From polemical discussions on subjects such as cow vigilantism and ‘pseudo-science’ to poetry, and art and street theatre as expressions of harmony and protest, a two-day event to be held in December will look at continuing the dialogue on Constitutional ideals and India’s syncretic traditions. The Mumbai Collective, established in March 2016 following a series of incidents in 2015-16 including the decision by eminent writers and thinkers to return state awards, the attacks on educational institutions, Rohith Vemula’s suicide and the Kanhaiya Kumar incident in JNU, will be held on December 9 and 10.
Among those scheduled to speak at the event on December 9 and 10 are writer Kiran Nagarkar, constitutional expert A G Noorani, actor-director Nandita Das, civil rights activist Harsh Mander, prominent Dalit intellectual from Maharashtra Raosaheb Kasbe and Communist Party leader Prakash Karat.
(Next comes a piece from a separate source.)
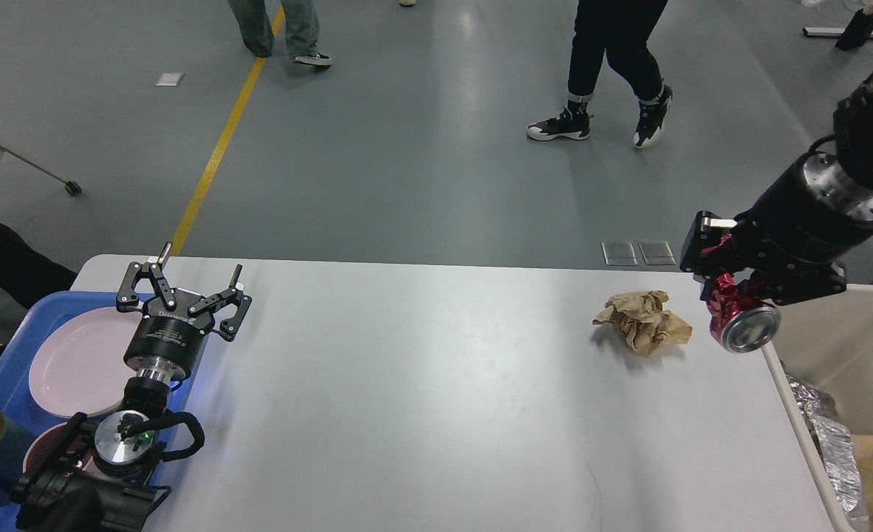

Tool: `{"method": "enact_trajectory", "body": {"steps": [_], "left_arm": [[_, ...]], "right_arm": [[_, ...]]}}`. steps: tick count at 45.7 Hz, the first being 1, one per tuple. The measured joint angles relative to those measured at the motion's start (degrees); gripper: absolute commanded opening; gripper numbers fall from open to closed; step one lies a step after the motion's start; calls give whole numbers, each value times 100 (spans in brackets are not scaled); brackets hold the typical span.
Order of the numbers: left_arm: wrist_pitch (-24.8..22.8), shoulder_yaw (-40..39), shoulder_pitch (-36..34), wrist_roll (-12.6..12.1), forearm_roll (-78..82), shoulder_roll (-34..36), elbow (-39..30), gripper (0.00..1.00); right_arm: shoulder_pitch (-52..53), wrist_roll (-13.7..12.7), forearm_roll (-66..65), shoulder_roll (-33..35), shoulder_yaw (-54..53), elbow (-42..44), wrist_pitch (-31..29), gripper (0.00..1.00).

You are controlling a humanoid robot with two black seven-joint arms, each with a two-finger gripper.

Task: Tidy desktop
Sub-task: 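Grasp the red wrapper and carry it to the bin, then release the red wrapper into the bin and raise the gripper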

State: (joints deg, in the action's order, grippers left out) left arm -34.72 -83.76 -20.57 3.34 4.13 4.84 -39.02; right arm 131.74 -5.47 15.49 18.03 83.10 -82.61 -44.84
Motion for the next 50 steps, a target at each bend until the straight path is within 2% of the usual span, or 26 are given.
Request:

“The Mumbai Collective was conceptualised as a broad platform of people from all walks of life in Mumbai, liberal, secular-minded people who believe in the importance of the rights guaranteed by our Constitution including freedom and inclusion, and who are worried that these rights are being violated more frequently now, people who are worried about this drift we are witnessing around us,” said Prof R Ramakumar, dean of the School of Development Studies at TISS, among those in the organising team. “This is a place where such people can come together and hold hands in solidarity.”
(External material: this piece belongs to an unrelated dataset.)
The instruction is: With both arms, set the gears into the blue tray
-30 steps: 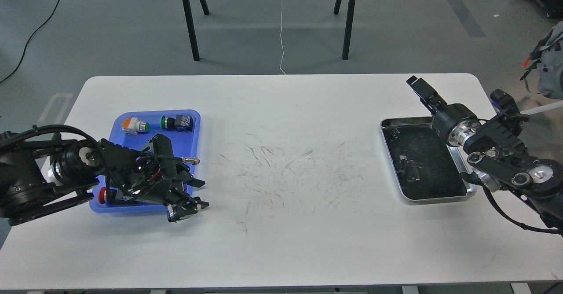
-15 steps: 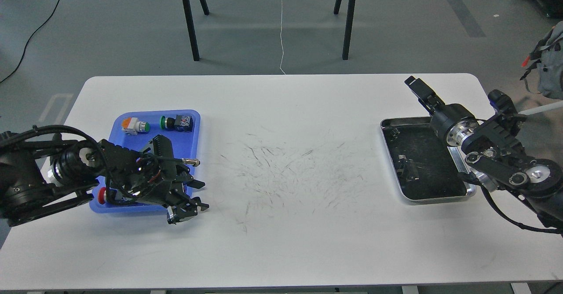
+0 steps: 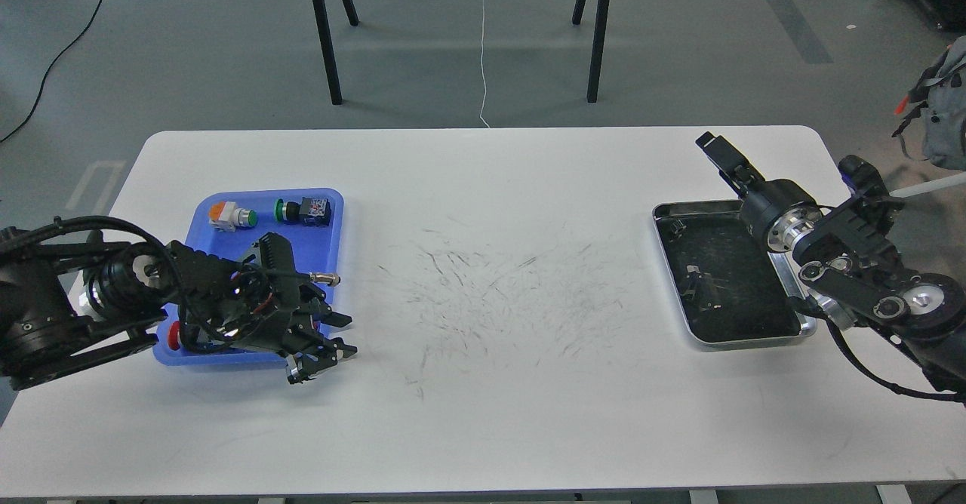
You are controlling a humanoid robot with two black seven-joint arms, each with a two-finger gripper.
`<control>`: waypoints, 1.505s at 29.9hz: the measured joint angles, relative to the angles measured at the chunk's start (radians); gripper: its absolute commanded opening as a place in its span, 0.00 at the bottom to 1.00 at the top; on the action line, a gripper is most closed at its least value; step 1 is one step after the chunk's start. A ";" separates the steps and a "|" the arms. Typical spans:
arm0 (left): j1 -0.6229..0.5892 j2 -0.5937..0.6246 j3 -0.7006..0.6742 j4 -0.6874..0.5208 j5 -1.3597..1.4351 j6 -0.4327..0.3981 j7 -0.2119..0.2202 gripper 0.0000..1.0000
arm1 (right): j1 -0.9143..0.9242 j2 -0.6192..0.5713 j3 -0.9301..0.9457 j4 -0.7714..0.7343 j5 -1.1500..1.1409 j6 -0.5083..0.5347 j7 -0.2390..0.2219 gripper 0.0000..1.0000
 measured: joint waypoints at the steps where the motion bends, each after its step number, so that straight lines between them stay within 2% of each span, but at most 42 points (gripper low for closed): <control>1: 0.000 0.000 0.000 0.001 0.000 0.002 0.000 0.42 | 0.000 0.000 0.000 0.000 0.000 0.000 0.000 0.86; 12: -0.001 -0.001 -0.001 0.003 0.000 0.048 0.000 0.36 | -0.004 0.000 -0.001 0.000 -0.002 0.000 0.000 0.86; 40: 0.027 0.026 0.000 0.011 0.000 0.051 0.000 0.36 | -0.008 0.000 -0.001 0.001 -0.002 0.000 0.000 0.86; 45: 0.030 0.028 0.000 0.012 0.000 0.051 0.000 0.31 | -0.008 0.001 -0.001 0.001 -0.002 0.000 0.000 0.87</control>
Last year, the first edition of the Mumbai Collective witnessed more than 2,000 people attending. “We had expected only 400-500 people, and were overwhelmed by this response. This told us that Mumbai needs a platform like this where like-minded people can listen to voices of dissent or contribute to a cause,” said Ramakumar.
Like last year, the Collective this year will include panel discussions and talks, but viewed from a wider perspective. Three special lectures have been planned – A G Noorani on ‘Who Killed Gandhi?’; Kashmiri Communist leader Md Yusuf Tarigami on ‘The Impasse in Kashmir’; and social scientist Professor Ghanshyam Shah on ‘The Myth of the Gujarat Model of Development’.
Organisers said the distinctiveness of the platform is that it is interactive, not simply a series of monologues. The Collective will discuss at length three drivers of current unrest – agrarian distress, demonetisation and GST – among the middle classes, agriculturalists and small traders. Dr Ajit Nawale, the farmer leader among those at the helm of the Maharashtra farmers’ agitations including a strike earlier this year, will be on a panel discussing the crises in rural Maharashtra.
Bezwada Wilson of the all-India Safai Karmachari Aandolan will address questions of whether caste hierarchies have been left intact through the Swachh Bharat Abhiyaan’s focus on cleanliness, for example through not tackling manual scavenging.
While corporate control of media houses was on the list of subjects discussed last year, this year’s Collective will also look at the role of alternative media platforms. Marathi and Hindi actor-director Rasika Agashe will also hold a reading of ‘Vidrohi Kavitayein’ or poetry of protest. Kiran Nagarkar, Nandita Das and Kanhaiya Kumar are sated to speak on artists and freedom of speech, while lawyer Mihir Desai will speak on the right to privacy judgments and the spectre of a surveillance state.
Also on the calendar are performances by Dalit poet-balladeer Sambhaji Bhagat and Sufi singer Dhruv Sanghari.
(The Mumbai Collective, 2017, will be held at on December 9 and 10 at the YB Chavan Centre, Nariman Point.)